(Data segment)
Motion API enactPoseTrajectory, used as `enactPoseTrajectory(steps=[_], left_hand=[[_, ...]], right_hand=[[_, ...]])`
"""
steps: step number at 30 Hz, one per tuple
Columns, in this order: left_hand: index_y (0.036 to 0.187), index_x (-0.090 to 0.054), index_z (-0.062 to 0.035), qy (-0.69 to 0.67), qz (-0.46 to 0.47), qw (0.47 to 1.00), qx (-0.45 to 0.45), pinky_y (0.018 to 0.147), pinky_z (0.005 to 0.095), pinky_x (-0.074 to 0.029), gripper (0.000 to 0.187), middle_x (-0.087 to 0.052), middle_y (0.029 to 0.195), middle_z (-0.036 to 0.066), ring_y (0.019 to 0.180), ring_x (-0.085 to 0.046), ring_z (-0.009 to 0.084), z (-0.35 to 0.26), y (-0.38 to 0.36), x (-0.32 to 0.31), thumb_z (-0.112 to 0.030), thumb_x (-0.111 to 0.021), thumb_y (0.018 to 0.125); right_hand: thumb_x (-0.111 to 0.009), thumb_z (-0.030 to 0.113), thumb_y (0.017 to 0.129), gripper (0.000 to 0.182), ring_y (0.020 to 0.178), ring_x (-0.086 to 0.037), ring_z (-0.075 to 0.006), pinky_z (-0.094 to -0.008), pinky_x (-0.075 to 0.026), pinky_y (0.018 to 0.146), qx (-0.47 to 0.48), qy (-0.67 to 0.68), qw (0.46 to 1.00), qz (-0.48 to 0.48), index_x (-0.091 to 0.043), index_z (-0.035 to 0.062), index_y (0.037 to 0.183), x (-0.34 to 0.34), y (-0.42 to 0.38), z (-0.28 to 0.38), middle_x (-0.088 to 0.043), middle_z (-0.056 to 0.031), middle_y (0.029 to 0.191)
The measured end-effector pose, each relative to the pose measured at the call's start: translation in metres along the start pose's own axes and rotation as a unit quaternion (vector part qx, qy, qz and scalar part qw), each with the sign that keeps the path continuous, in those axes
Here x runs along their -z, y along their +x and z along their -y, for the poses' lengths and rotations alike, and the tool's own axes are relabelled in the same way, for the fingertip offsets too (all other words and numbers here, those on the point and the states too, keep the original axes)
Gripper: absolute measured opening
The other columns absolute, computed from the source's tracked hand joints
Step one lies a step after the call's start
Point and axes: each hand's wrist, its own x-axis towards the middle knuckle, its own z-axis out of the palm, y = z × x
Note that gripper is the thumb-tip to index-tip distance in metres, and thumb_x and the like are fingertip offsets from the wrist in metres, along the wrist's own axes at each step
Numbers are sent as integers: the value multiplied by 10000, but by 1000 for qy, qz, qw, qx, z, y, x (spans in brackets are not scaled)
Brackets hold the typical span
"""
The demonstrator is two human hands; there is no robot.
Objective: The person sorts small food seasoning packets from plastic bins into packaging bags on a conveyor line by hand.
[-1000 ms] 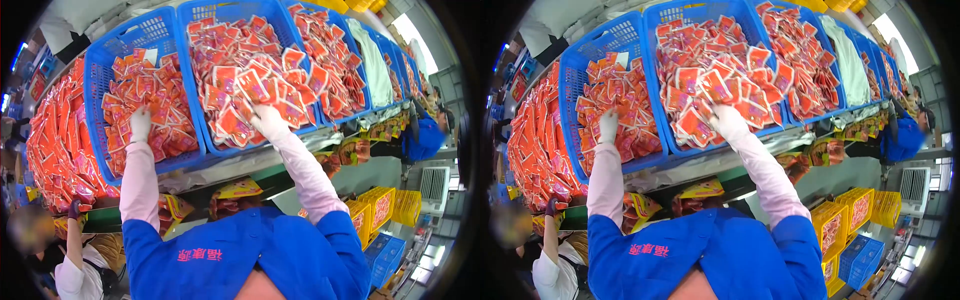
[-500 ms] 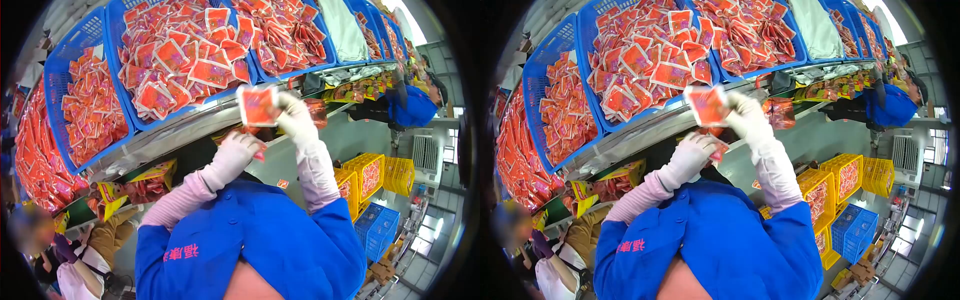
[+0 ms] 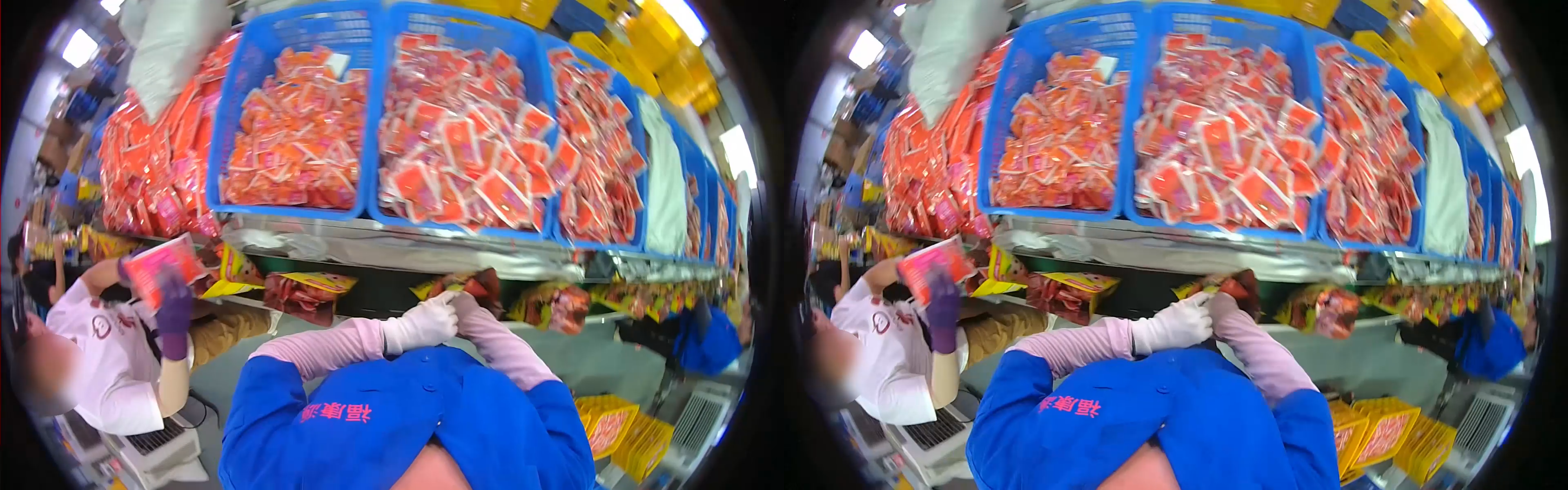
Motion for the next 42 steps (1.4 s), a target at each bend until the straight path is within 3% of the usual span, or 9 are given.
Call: enactPoseTrajectory(steps=[8,15,22,26,28,30,34,38,42], left_hand=[[869,-673,-76,36,-188,888,419,768,459,-517,170,-680,912,132,899,-652,355,226,-107,135,-201,-698,756],[1018,-696,-149,153,86,799,575,805,454,-569,304,-735,1040,110,950,-718,311,404,-158,39,-339,-742,785],[965,-679,-26,-99,-192,817,534,767,392,-551,143,-735,912,136,825,-699,332,334,-154,119,-152,-653,903],[1015,-687,-55,-351,-322,822,313,848,370,-534,195,-673,995,177,937,-667,354,183,-62,148,-49,-735,826],[1145,-640,-18,-52,-268,919,283,853,362,-526,338,-676,1024,157,984,-677,277,123,-24,142,-56,-735,823],[1169,-620,7,-338,-233,856,313,890,336,-511,358,-673,1035,130,996,-657,248,84,0,140,38,-685,818],[1105,-667,4,-242,-190,915,260,904,329,-506,293,-667,1092,145,1018,-657,255,45,20,116,64,-676,819],[1083,-684,-87,-236,-46,967,87,988,433,-473,420,-665,1151,79,1139,-607,288,-10,67,84,-145,-827,693],[989,-681,-98,-43,85,992,80,1047,494,-431,333,-678,989,64,1030,-630,260,-26,61,20,-198,-771,685]], right_hand=[[-749,322,824,366,905,-692,-344,-454,-547,818,-54,196,936,-286,-690,78,1091,155,48,80,-704,-203,926],[-757,313,820,660,1088,-603,-408,-480,-543,876,-179,-54,915,-357,-474,36,1348,126,162,91,-591,-237,1148],[-590,69,895,419,911,-703,-157,-349,-562,749,-7,314,835,-452,-587,34,1312,124,127,21,-700,-175,1104],[-609,109,938,464,1039,-650,-187,-342,-520,888,83,803,550,-216,-521,15,1383,146,89,89,-635,-44,1237],[-657,142,925,475,1075,-606,-158,-335,-491,933,245,622,659,-343,-541,27,1371,132,72,116,-648,-28,1193],[-701,163,908,454,1069,-603,-139,-340,-492,926,49,623,709,-327,-588,32,1327,99,60,56,-671,-15,1138],[-748,187,898,375,923,-661,-125,-305,-536,850,67,630,572,-520,-644,75,1240,79,-68,-33,-718,-42,1077],[-735,172,920,288,923,-662,-96,-275,-534,818,40,555,630,-543,-667,52,1172,70,-150,-64,-722,-28,1088],[-712,156,874,302,884,-712,-221,-325,-562,792,81,186,912,-356,-680,54,1156,53,-130,-39,-737,-123,1057]])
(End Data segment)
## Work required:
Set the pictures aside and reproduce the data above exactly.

## Exercise solution:
Motion API enactPoseTrajectory, used as `enactPoseTrajectory(steps=[_], left_hand=[[_, ...]], right_hand=[[_, ...]])`
"""
steps: step number at 30 Hz, one per tuple
Columns, in this order: left_hand: index_y (0.036 to 0.187), index_x (-0.090 to 0.054), index_z (-0.062 to 0.035), qy (-0.69 to 0.67), qz (-0.46 to 0.47), qw (0.47 to 1.00), qx (-0.45 to 0.45), pinky_y (0.018 to 0.147), pinky_z (0.005 to 0.095), pinky_x (-0.074 to 0.029), gripper (0.000 to 0.187), middle_x (-0.087 to 0.052), middle_y (0.029 to 0.195), middle_z (-0.036 to 0.066), ring_y (0.019 to 0.180), ring_x (-0.085 to 0.046), ring_z (-0.009 to 0.084), z (-0.35 to 0.26), y (-0.38 to 0.36), x (-0.32 to 0.31), thumb_z (-0.112 to 0.030), thumb_x (-0.111 to 0.021), thumb_y (0.018 to 0.125); right_hand: thumb_x (-0.111 to 0.009), thumb_z (-0.030 to 0.113), thumb_y (0.017 to 0.129), gripper (0.000 to 0.182), ring_y (0.020 to 0.178), ring_x (-0.086 to 0.037), ring_z (-0.075 to 0.006), pinky_z (-0.094 to -0.008), pinky_x (-0.075 to 0.026), pinky_y (0.018 to 0.146), qx (-0.47 to 0.48), qy (-0.67 to 0.68), qw (0.46 to 1.00), qz (-0.48 to 0.48), index_x (-0.091 to 0.043), index_z (-0.035 to 0.062), index_y (0.037 to 0.183), x (-0.34 to 0.34), y (-0.42 to 0.38), z (-0.28 to 0.38), middle_x (-0.088 to 0.043), middle_z (-0.056 to 0.031), middle_y (0.029 to 0.191)
The measured end-effector pose, each relative to the pose measured at the call's start: translation in metres along the start pose's own axes and rotation as a unit quaternion (vector part qx, qy, qz and scalar part qw), each with the sign that keeps the path continuous, in those axes
Here x runs along their -z, y along their +x and z along their -y, for the poses' lengths and rotations alike, and the tool's own axes are relabelled in the same way, for the fingertip offsets too (all other words and numbers here, those on the point and the states too, keep the original axes)
Gripper: absolute measured opening
The other columns absolute, computed from the source's tracked hand joints
Step one lies a step after the call's start
Point and axes: each hand's wrist, its own x-axis towards the middle knuckle, its own z-axis out of the palm, y = z × x
Note that gripper is the thumb-tip to index-tip distance in metres, and thumb_x and the like are fingertip offsets from the wrist in metres, along the wrist's own axes at each step
Numbers are sent as integers: the value multiplied by 10000, but by 1000 for qy, qz, qw, qx, z, y, x (spans in brackets are not scaled)
Brackets hold the typical span
"""
The demonstrator is two human hands; there is no robot.
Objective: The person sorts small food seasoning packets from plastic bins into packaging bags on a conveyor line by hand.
[-1000 ms] 
[-500 ms] 
[+0 ms] 
Motion for the next 42 steps (1.4 s), a target at each bend until the straight path is within 3% of the usual span, or 9 are given.
Call: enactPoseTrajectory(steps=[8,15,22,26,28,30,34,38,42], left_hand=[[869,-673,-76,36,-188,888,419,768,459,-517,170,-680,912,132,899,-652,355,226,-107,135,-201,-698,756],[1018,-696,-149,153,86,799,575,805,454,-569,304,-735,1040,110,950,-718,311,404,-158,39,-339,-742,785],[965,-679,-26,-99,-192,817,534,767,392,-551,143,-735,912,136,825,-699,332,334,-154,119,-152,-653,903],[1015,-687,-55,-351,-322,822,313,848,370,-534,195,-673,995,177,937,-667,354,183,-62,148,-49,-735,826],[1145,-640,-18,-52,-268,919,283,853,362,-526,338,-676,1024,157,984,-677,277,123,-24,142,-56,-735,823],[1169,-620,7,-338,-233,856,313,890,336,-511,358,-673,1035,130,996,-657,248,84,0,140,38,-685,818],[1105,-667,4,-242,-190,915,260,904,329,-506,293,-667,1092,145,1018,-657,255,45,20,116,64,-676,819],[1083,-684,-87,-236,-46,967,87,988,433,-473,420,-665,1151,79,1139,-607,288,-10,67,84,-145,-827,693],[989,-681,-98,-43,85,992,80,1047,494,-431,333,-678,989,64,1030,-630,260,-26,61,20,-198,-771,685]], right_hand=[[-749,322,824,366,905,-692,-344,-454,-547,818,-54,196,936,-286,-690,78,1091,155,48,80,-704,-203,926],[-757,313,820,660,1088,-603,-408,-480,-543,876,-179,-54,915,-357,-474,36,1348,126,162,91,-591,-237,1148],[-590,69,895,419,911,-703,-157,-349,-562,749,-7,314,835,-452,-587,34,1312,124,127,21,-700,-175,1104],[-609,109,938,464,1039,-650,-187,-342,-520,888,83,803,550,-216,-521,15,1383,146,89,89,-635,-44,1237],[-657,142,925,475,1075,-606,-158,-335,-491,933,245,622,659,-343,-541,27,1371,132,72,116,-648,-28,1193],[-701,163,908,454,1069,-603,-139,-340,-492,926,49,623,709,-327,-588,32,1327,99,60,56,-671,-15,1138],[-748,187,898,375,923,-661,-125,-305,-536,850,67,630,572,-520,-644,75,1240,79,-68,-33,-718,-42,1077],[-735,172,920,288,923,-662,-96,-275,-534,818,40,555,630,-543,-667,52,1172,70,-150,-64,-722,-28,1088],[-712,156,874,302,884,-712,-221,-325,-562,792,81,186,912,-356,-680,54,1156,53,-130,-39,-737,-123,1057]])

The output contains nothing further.